▸ Problem to work on: Below is a listing; write it out exactly and drop any images from it.

▸ Source data:
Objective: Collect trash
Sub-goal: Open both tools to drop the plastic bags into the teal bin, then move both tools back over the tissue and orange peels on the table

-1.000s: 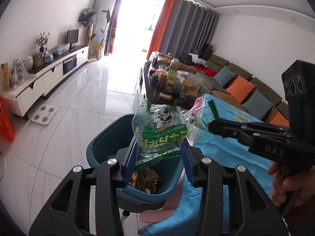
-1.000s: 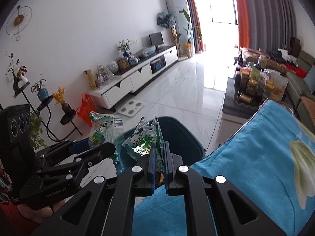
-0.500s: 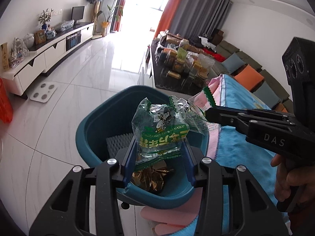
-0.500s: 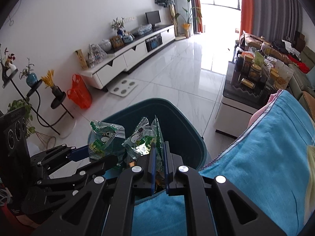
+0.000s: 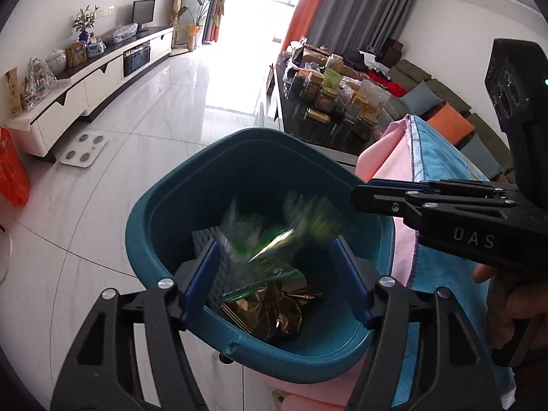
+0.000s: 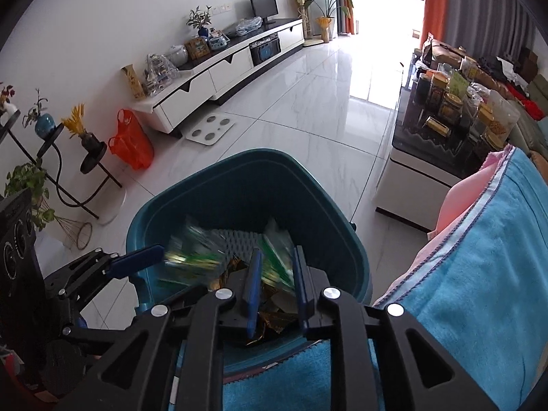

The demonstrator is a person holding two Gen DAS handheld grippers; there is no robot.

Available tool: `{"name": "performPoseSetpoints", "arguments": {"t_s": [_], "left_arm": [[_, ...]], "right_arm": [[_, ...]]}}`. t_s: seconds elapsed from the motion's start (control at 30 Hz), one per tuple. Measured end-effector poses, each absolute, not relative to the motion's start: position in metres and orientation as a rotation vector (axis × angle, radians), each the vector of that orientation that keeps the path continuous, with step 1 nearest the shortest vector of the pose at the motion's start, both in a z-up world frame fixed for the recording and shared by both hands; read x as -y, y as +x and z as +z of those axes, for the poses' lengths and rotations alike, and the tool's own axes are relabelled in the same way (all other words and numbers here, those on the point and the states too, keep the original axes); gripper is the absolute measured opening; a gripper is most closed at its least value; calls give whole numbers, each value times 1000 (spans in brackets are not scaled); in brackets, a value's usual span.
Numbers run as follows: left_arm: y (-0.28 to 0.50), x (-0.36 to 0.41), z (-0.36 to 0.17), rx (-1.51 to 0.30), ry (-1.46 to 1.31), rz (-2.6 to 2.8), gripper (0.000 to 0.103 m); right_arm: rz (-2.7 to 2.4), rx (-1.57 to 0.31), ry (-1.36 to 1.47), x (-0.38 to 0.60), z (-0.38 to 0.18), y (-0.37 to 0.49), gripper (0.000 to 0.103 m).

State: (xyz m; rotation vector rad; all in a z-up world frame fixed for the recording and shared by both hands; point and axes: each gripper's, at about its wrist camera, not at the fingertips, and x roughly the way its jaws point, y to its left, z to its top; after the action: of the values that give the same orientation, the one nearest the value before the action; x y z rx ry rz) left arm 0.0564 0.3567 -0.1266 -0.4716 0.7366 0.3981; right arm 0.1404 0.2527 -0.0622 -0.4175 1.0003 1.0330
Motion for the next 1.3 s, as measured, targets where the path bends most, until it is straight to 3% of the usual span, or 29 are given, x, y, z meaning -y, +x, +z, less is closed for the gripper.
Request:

▸ Answer to this problem:
Objective: Collect trash
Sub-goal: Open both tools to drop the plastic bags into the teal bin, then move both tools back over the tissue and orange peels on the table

-1.000s: 
-1.000s: 
-0.500s: 
-0.500s: 
+0.000s: 
+0.000s: 

The demonstrator is a person holding two Gen DAS handheld grippers; there is no robot.

Available tool: `{"name": "performPoseSetpoints", "arguments": {"t_s": [_], "left_arm": [[_, ...]], "right_arm": [[_, ...]]}}`. t_s: seconds elapsed from the motion's start (control at 30 Hz), one per tuple. Measured end-effector poses, each absolute, not relative to the motion's start: position in metres and orientation as a rotation vector (axis × angle, radians), each the vector of that orientation that keeps the path continuous, with step 1 nearest the shortest vector of the pose at the motion's start, both in a z-up world frame fixed for the recording and shared by both hands; read x as -y, y as +x and z as +z of those axes, for the poses' lengths and rotations alike, and the tool's own axes are relabelled in the same way (all other words and numbers here, those on the point and the states too, keep the original axes); gripper is the absolute measured opening; a gripper is most closed at its least value; calls give whole numbers, each value times 1000 (spans in brackets are not scaled); in brackets, a value's usual span.
Numbers run as follows: left_arm: y (-0.28 to 0.50), x (-0.36 to 0.41), z (-0.36 to 0.17), rx (-1.51 to 0.30), ry (-1.46 to 1.31), rz (-2.6 to 2.8), gripper (0.000 to 0.103 m); right_arm: rz (-2.7 to 2.4), rx (-1.57 to 0.31), ry (-1.36 to 1.47), x (-0.38 to 0.60), z (-0.38 to 0.18), y (-0.37 to 0.49), gripper (0.000 to 0.103 m).

State: (xyz m; rotation vector rad; all in a z-up world frame fixed for the recording and shared by both hands; point and axes: each gripper's, at about its wrist camera, not at the fingertips, and x roughly the way its jaws point, y to its left, z to its top; after the action: of the values that give the same orientation, the one nearest the value before the action; x y z rx ry rz) left arm 0.0564 0.3567 -0.1266 -0.4716 0.7366 0.3981; right arm 0.1404 0.2527 -0.0622 -0.4175 1.0003 1.0330
Motion for the next 1.3 s, as measured, targets where the path bends most, until it is straight to 3% of the usual span, or 29 are given, x, y, z meaning -y, +x, +z, less is closed for the gripper.
Request:

The answer requires no further additions.